A minimally workable automatic failover setup usually requires three participants because two nodes cannot reliably agree who is right during network problems. The third participant provides quorum: it can be a separate DCS node (for Patroni) or a witness/voting node (for Pacemaker/Corosync).
Why is "adding one replica" not the same as achieving high availability?
Replication simply copies changes from the primary to a standby, but it does not handle role management. In a failure you need a component that will unambiguously decide which node to promote to primary and prevent two active databases. Without that, a single replica can become a source of risk, especially during network partitions.
How to properly understand and choose RPO and RTO for PostgreSQL?
RPO is how much data (in time) you are willing to lose; RTO is how much downtime you tolerate. First, agree these numbers with the business, then choose replication mode, failure detection timeouts, and client switch strategy to meet them. Without target RPO/RTO you won't know if your cluster succeeds in practice.
Which to choose: synchronous or asynchronous replication?
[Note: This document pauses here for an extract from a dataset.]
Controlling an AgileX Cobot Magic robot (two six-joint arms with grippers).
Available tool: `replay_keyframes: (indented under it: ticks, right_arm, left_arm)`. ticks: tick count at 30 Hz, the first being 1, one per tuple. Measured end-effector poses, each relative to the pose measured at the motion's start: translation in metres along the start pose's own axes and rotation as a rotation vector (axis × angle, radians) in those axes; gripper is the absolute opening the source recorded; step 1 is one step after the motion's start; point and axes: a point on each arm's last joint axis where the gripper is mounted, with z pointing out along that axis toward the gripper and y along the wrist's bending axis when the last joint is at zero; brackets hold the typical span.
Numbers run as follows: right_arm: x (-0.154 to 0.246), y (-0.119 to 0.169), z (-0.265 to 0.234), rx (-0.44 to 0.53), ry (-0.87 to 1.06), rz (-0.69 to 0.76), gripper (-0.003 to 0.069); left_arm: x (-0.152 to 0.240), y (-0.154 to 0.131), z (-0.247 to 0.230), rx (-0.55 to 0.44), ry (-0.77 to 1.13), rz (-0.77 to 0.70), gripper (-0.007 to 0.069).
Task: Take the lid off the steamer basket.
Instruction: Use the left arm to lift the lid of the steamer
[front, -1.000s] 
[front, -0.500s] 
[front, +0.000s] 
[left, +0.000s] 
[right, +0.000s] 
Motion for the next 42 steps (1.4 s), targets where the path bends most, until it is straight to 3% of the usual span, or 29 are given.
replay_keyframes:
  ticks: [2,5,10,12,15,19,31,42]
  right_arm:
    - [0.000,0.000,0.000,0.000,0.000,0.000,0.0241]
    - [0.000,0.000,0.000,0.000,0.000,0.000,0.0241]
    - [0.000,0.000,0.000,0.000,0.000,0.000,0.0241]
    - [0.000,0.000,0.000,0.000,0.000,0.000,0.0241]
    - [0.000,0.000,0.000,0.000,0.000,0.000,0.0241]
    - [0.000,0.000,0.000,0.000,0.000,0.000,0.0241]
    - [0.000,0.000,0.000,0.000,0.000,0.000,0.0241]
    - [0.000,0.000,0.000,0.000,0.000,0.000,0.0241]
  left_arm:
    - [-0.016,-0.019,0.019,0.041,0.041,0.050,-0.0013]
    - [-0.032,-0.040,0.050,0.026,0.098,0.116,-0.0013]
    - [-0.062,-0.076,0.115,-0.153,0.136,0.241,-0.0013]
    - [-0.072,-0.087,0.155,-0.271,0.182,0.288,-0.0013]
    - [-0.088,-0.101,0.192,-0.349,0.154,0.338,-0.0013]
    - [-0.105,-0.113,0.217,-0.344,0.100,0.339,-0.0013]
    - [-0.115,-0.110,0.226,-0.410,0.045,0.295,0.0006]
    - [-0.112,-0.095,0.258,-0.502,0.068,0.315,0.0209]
With asynchronous replication the primary acknowledges writes to clients immediately, so you may lose the latest transactions if the primary fails. With synchronous replication the primary waits for standby confirmation, bringing RPO closer to zero but making writes sensitive to network latency and losses. A common approach is synchronous for the most critical operations and asynchronous where speed matters more.
Why is quorum needed and why is split brain dangerous?
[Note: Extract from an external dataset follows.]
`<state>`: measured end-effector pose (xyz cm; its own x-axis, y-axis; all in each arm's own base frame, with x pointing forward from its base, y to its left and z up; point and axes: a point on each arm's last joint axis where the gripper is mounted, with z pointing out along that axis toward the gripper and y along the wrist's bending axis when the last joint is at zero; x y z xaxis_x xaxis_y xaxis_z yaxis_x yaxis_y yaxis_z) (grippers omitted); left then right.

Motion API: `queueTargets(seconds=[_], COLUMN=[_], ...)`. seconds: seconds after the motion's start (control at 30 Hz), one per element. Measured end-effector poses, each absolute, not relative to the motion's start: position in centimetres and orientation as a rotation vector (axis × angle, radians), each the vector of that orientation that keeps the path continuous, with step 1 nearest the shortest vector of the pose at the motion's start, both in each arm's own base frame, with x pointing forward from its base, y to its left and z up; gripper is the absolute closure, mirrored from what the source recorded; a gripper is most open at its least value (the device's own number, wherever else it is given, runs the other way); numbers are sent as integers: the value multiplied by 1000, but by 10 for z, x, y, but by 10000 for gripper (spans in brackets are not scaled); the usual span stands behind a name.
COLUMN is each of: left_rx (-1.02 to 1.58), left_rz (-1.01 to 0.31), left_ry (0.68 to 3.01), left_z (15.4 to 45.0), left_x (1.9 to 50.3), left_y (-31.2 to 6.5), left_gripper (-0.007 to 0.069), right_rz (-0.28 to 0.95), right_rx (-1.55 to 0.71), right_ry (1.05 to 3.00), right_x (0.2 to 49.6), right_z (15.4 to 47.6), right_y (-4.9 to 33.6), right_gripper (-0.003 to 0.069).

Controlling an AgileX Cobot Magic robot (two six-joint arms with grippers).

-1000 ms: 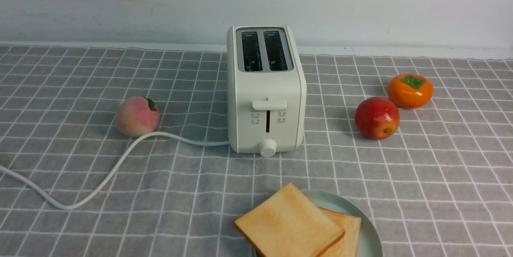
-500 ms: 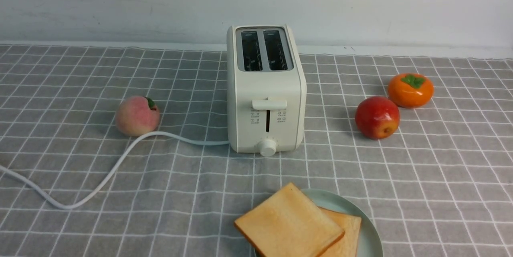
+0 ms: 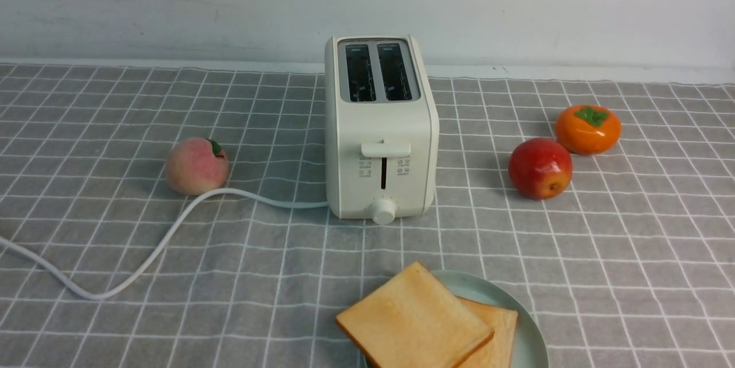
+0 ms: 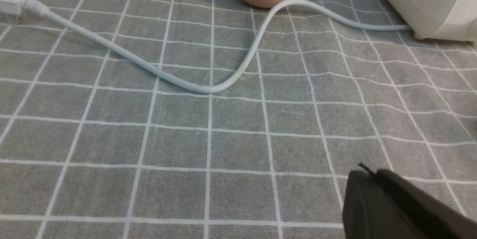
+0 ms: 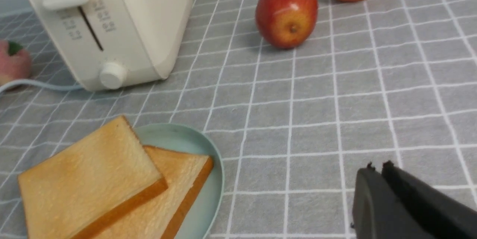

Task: Take toasted bread from bread machine on grey coffee table place on plate.

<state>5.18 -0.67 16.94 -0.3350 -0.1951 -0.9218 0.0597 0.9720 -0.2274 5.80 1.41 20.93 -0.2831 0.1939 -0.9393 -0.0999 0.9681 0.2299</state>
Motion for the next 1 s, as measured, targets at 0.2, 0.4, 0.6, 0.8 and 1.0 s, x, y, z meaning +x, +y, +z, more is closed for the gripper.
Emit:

Quorum is the majority rule that helps the cluster make decisions when connectivity is partial. Without quorum you can get split brain: two nodes each think they are primary and accept writes, then data diverges. Quorum doesn't fix the network, but it reduces the chance of catastrophic divergence.
What is fencing (STONITH) and why is it dangerous without it?
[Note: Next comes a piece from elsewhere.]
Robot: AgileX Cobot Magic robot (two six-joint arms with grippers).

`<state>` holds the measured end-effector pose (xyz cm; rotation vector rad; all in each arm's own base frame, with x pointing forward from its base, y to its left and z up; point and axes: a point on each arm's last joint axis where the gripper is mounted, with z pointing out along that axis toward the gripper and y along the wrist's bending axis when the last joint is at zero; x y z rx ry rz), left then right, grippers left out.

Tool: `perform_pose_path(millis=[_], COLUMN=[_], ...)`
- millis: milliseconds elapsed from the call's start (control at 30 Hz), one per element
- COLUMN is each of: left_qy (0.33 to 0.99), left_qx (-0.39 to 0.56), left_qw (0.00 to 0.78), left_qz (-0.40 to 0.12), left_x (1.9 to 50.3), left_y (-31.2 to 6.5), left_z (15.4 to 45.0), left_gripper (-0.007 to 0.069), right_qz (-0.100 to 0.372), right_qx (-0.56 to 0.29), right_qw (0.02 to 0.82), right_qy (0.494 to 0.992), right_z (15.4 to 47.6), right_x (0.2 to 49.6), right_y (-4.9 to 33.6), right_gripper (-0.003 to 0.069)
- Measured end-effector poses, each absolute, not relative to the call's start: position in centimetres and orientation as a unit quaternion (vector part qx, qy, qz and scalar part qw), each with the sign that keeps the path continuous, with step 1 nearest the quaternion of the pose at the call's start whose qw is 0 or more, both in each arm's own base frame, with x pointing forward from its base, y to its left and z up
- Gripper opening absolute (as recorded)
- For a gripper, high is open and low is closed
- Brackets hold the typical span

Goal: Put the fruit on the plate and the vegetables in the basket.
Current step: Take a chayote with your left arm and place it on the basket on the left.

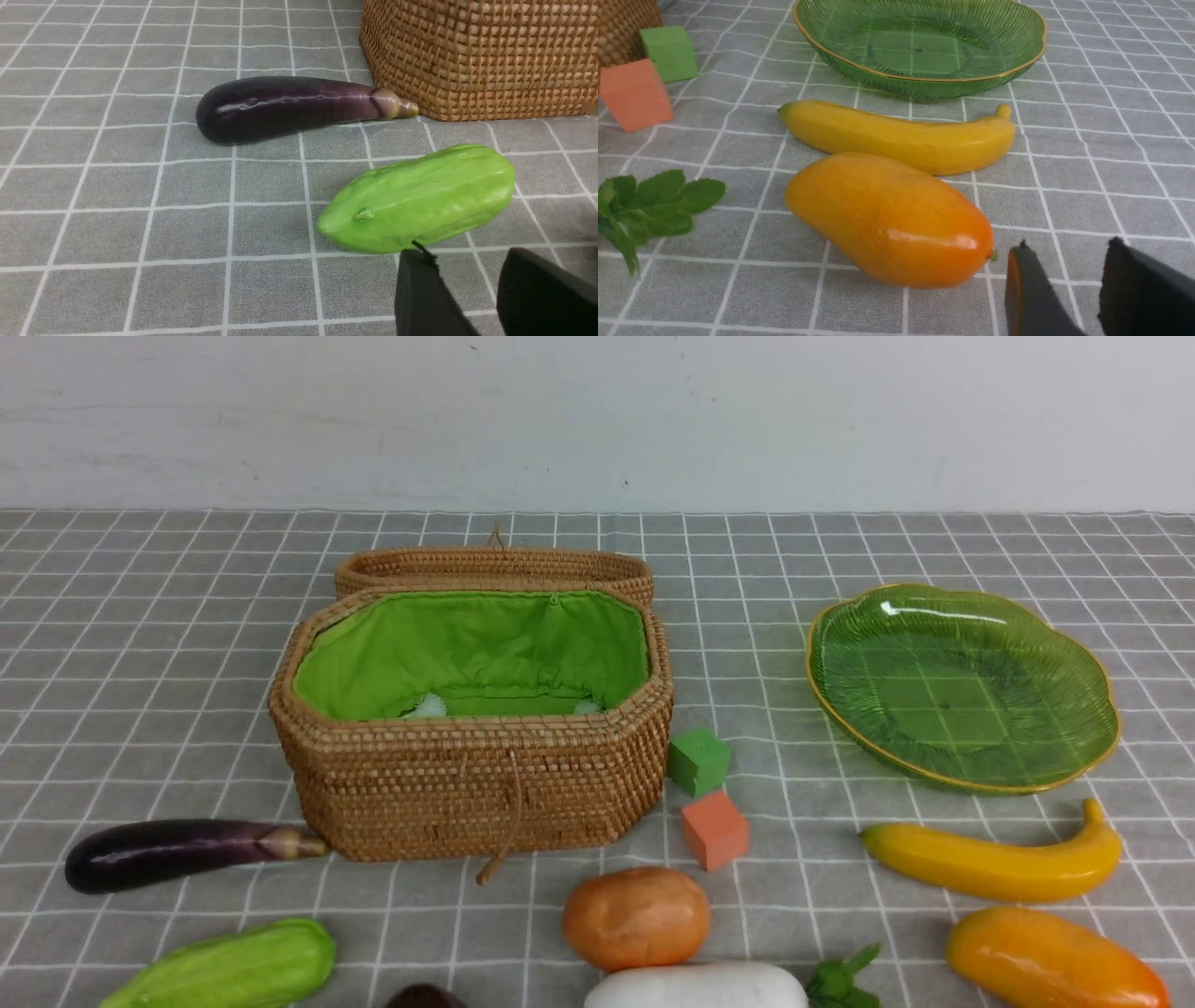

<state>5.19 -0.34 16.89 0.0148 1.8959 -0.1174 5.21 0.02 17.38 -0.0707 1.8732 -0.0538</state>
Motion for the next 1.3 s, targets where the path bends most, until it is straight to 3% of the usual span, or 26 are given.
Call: perform_pose_path(millis=[900,1067,1167,1300], left_qy=[0.800,0.735,0.615,0.513], left_qx=[0.017,-0.021,-0.081,-0.103], left_qw=[0.599,0.670,0.757,0.812], left_qz=[-0.039,-0.104,-0.207,-0.258], left_x=[5.3,5.6,5.4,4.6], left_y=[-0.3,-0.7,-0.7,-0.4], left_z=[17.2,19.0,21.8,24.3], left_gripper=[0.0239,0.0239,0.0239,0.0239], right_qz=[-0.023,-0.023,-0.023,-0.023], right_qx=[-0.030,-0.030,-0.030,-0.030], right_qw=[0.592,0.592,0.592,0.592], right_qy=[0.805,0.805,0.805,0.805], right_z=[17.4,17.4,17.4,17.4], right_x=[5.2,5.2,5.2,5.2], right_y=[0.0,0.0,0.0,0.0], right_gripper=[0.0242,0.0242,0.0242,0.0242])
Fencing is forced isolation or powering off of a node to guarantee a single primary. If the cluster is not sure the old primary is actually down, it's safer to power it off (via power control, hypervisor, or BMC) than risk dual writes. Without fencing you generally cannot honestly promise protection from split brain.
How do Patroni and Pacemaker/Corosync differ in practice?
Patroni reasons in PostgreSQL terms: primary/standby roles, replication lag, leader selection policies and relies on a DCS to record leadership. Pacemaker/Corosync manages OS-level resources: services, VIPs, dependencies, and strict fencing rules, which typically requires more disciplined operations. The choice usually depends on team expertise and isolation requirements rather than a "magical" tool.
Which network problems most often break automatic failover?
Unstable networks cause most failover issues: packet loss, jitter and occasional latency spikes break replication and trigger false failovers. Time drift (NTP), flaky DNS and overly aggressive timeouts also break clusters. Measure the network for a day and tune timeouts based on data rather than guesswork.
How should applications connect to PostgreSQL so failover is less disruptive?
You need a single entry point that will move to the new primary or always point to it. This can be a VIP, proxy or load balancer; applications must handle reconnection and transient errors. If clients connect to a node IP directly, after failover they will keep hitting the old primary and get errors.
How to verify that RPO/RTO are actually met, not just written on paper?
Run repeatable drills: various primary failures, network partition between nodes, and disk degradation or growing replication lag. Measure RTO from the moment clients start failing to the moment writes work again; measure RPO by the last confirmed transaction that reached the new primary. Record test results and adjust timeouts, failover policies and monitoring accordingly.